You are viewing a plain text version of this content. The canonical link for it is here.
Posted to user@hbase.apache.org by Prosperent <pr...@gmail.com> on 2011/04/12 00:10:19 UTC

hbase architecture question

We're new to hbase, but somewhat familiar with the core concepts associated
with it. We use mysql now, but have also used cassandra for portions of our
code. We feel that hbase is a better fit because of the tight integration
with mapreduce and the proven stability of the underlying hadoop system. 

We run an advertising network in which we collect several thousand pieces of
analytical data per second. This obviously scales poorly in mysql. Our
initial gut feeling is to do something like the following with hbase. Let me
know if we are on the right track.

Aggregate our detailed raw stats into hbase that contain all of our verbose
data.
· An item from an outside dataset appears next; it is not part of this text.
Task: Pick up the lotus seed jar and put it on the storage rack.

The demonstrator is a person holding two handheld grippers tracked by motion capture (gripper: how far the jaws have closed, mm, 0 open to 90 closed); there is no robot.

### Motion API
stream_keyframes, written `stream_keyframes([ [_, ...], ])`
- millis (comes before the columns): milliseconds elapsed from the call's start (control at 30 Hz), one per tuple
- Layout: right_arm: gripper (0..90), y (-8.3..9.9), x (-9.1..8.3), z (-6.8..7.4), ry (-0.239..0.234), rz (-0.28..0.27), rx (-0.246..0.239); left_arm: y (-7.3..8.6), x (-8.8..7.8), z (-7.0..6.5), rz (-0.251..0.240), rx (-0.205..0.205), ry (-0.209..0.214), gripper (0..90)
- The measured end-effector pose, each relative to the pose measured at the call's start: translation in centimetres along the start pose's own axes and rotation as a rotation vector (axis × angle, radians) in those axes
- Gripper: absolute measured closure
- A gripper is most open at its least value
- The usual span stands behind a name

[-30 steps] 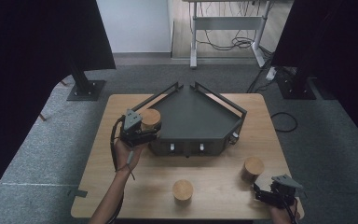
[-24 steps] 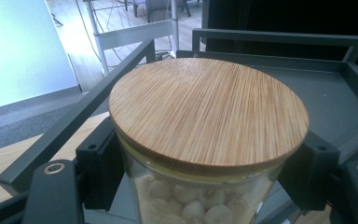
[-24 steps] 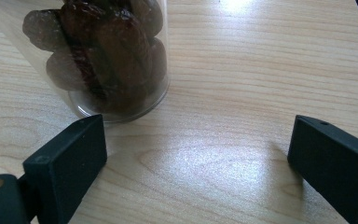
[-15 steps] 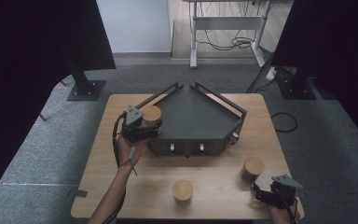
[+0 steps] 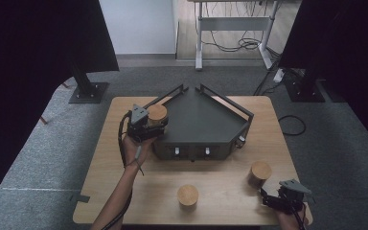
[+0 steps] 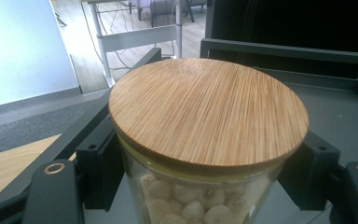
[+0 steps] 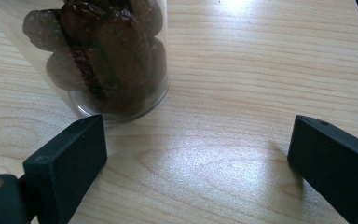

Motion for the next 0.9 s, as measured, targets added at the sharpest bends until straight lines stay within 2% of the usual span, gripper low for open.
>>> stream_keyframes([
  [900,3.7,0.0,0.0,0.0,-0.002,0.0,-0.002,-0.3,2.6,0.1,0.008,-0.011,-0.024,25.5],
])
Point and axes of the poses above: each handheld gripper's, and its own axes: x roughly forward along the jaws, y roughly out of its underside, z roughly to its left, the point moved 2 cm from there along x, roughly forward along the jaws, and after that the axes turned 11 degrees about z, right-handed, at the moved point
From here, we can run mapreduce jobs and create hourly, daily,
monthly, etc rollups of our data as it is needed for our different front end
interfaces. Store it in such a way that it is formatted how we need it so we
don't have to do any further processing on it when we hit display time. This
would also give us the flexibility to create new views with new rollup
metrics since we stored all of our raw data and can again mapreduce it
anyway we need it. 

For simple graphs and a more realtime view of simple data like clicks and
impressions we thought about simply auto incrementing hourly, daily, monthly
counters for a user or revenue channel. 

The other consideration is getting the data into hbase. We were looking at
adding variables to our url's so we can aggregate the apache logs from each
of our front end application servers. That or we can simply do the inserts
straight into hbase using php and thrift. I'm guessing the first scenario is
more efficient speed wise, but again, I may be overlooking other issues.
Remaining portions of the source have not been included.